The Thames’ polluted state served as a metaphor for the urban depravity caused by London’s weakening morals. Not surprisingly, Hope Constaple’s narrator in London After Dark; or, Rambles by Night uses water imagery in his condemnation of prostitution:
I liken this aspect of human sin to a foetid pool of enormous dimensions, sending innumerable streamlets into every grade of society. Now, into this hellish reservoir, men of thought and action are continually pouring transforming chemicals, and somewhere in the golden future this black ocean and all its tributaries shall be cleansed–shall, in fact, be changed into sparkling water, wherewith the nation shall be purified and strengthened. (20)
Until the “black ocean” of prostitution was purified through hygiene and regulation, the nation symbolically cleansed itself of polluted and polluting urban women through their visualized — and ironically beatific — drownings.

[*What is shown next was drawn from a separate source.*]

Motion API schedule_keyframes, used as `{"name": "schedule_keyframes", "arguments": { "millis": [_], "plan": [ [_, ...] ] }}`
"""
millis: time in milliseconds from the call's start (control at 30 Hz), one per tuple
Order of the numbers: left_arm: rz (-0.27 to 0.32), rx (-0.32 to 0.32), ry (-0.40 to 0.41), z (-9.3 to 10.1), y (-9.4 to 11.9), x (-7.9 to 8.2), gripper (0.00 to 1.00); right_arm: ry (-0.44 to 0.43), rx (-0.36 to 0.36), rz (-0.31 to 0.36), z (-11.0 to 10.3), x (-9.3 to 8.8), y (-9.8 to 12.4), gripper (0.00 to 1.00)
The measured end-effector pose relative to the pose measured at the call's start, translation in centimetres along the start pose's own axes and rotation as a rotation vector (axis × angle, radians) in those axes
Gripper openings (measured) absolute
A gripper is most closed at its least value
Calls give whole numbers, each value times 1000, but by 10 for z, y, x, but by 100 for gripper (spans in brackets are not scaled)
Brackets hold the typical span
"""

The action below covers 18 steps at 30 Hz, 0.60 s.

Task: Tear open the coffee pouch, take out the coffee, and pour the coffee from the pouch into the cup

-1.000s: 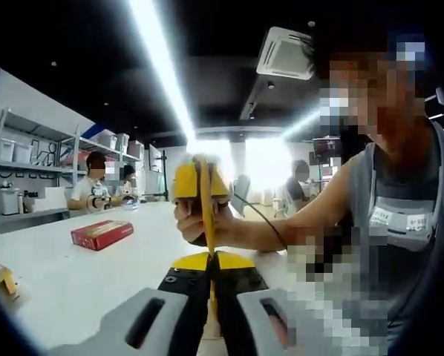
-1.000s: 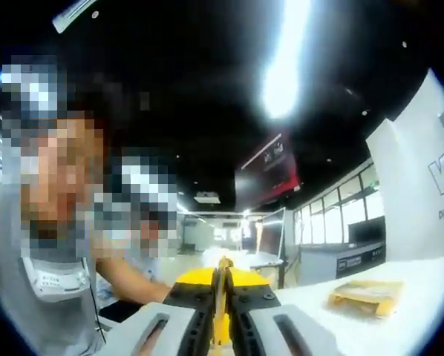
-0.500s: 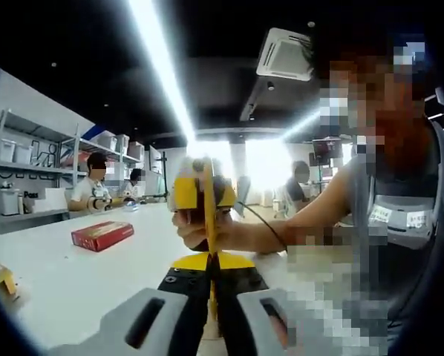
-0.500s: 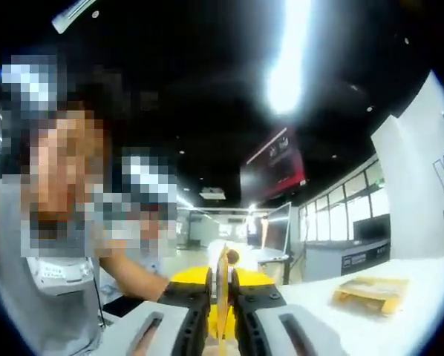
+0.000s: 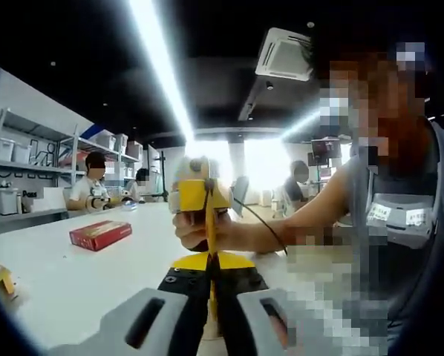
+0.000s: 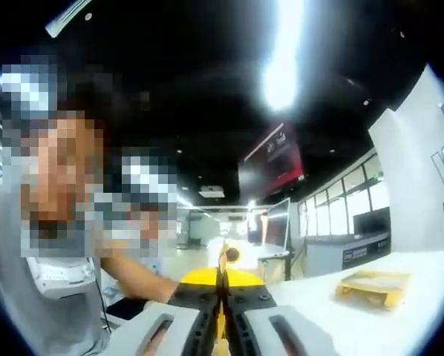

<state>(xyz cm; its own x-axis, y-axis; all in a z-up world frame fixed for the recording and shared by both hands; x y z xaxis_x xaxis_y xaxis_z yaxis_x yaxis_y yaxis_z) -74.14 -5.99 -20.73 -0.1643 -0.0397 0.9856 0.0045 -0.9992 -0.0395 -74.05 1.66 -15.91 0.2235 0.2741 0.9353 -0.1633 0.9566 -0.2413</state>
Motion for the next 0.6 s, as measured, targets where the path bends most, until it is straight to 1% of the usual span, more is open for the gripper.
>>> {"name": "schedule_keyframes", "arguments": {
  "millis": [167, 200, 300, 400, 600],
  "plan": [
    [-6, 4, 1, -1, 1, -1, 4, 17, 1, 6, 0, 0, 0, 13],
    [-7, 5, 1, -1, 1, -1, 4, 20, 1, 7, 0, 0, 0, 13],
    [-10, 7, 0, -1, 0, -2, 4, 22, 8, -13, -1, -3, -2, 13],
    [-7, 5, 1, -1, 1, 0, 4, 33, 19, -69, -2, -13, -5, 8],
    [-8, 5, 0, -1, 0, -1, 4, 21, 12, -67, 1, -13, -2, 4]
  ]
}}
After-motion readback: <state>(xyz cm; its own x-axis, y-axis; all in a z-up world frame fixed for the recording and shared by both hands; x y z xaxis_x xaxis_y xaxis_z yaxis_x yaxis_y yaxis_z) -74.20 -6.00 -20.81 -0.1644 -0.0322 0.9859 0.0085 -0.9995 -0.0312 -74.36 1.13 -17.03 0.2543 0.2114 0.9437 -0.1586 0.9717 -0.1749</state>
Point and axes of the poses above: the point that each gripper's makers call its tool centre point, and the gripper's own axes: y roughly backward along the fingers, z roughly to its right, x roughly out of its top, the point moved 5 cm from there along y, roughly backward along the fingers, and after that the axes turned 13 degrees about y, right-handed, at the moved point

Drowning women were omnipresent in Victorian London’s visual culture. Hablôt Knight Browne, or “Phiz” (1851-82), showed the unchaste Martha contemplating suicide in his 1850 illustration to David Copperfield called “The River” (Fig.6). The heroine of W. T. Moncrieff’s 1843 play The Scamps of London drowned herself nightly. So, too, tried Mrs. R. Honner as the seduced and abandoned “Louise” of Edward Stirling’s The Bohemians; or, The Rogues of Paris, but after missing the mattress on a fifteen-foot leap from a bridge during its December 1843 opening, the Pictorial Times reported she “was so seriously injured, as to render it uncertain when she may be able to appear again” (qtd. in Meisel 138-39n52). Charles Selby’s melodrama London by Night, performed at the Strand Theatre in January 1844, also included a woman’s plummet into the Thames, and ran on and off for forty years, as did Moncrieff’s The Scamps (Anderson 198). This image advertised the play, as shown by the title page of its 1886 republication. George Cruikshank’s The Drunkard’s Children, which opened at the Surrey Theatre in July 1848, similarly concluded with Emma’s fall from the parapet. Her fateful story–assembled in a folio of eight plates–could be bought by playgoers for one shilling.

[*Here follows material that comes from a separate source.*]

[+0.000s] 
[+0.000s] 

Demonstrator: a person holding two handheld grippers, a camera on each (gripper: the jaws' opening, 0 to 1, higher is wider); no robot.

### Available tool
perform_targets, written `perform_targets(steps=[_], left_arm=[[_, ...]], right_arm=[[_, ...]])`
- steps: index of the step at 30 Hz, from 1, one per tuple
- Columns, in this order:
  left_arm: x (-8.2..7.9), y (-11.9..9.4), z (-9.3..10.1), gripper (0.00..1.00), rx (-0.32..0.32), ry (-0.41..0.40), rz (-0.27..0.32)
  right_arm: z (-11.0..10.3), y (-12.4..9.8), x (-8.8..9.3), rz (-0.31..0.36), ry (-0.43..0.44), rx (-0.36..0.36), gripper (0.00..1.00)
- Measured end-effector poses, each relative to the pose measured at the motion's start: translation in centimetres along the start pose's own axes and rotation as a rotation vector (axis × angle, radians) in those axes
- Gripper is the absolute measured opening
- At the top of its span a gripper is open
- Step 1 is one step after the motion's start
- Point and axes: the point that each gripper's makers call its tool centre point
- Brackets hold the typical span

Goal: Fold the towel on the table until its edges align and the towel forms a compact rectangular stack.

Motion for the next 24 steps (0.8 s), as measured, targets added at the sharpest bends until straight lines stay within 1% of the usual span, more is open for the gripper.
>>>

Aside from the use of female suicide to entertain Victorian book-lovers and theater-goers, the tourist trade additionally appropriated its morbid topography to advertise London’s spectacular and unpredictable side. In 1872, travel writing like John Diprose’s Book about London and London Life illustrated a typical sight one would supposedly encounter in London at 3:00 a.m.: a woman apprehended by the police after a drowning attempt. Diprose related her familiar wayward path: she left her country home with a seducer who abandoned her in London, and her father died of a broken heart. Impoverished and “Maddened, in the depths of her despair, she leaves her cruel lodging and rushes to the river,” but is saved by a passerby and reformed “to return to her simple village home” (80-81).
Bridge construction, widespread in nineteenth-century London, was viewed as a panacea (Fig.7). Antiquarian and cultural historian Charles Knight reveals that in addition to their utility, bridges symbolized urban and spiritual renewal:
[B]y the latter part of the eighteenth [century] . . . one of the recommendations of the new [Blackfriars] bridge . . . [was] the certainty of its working a purification of the district, and redeeming it from the state of poverty and degradation into which it had fallen. (3: 120)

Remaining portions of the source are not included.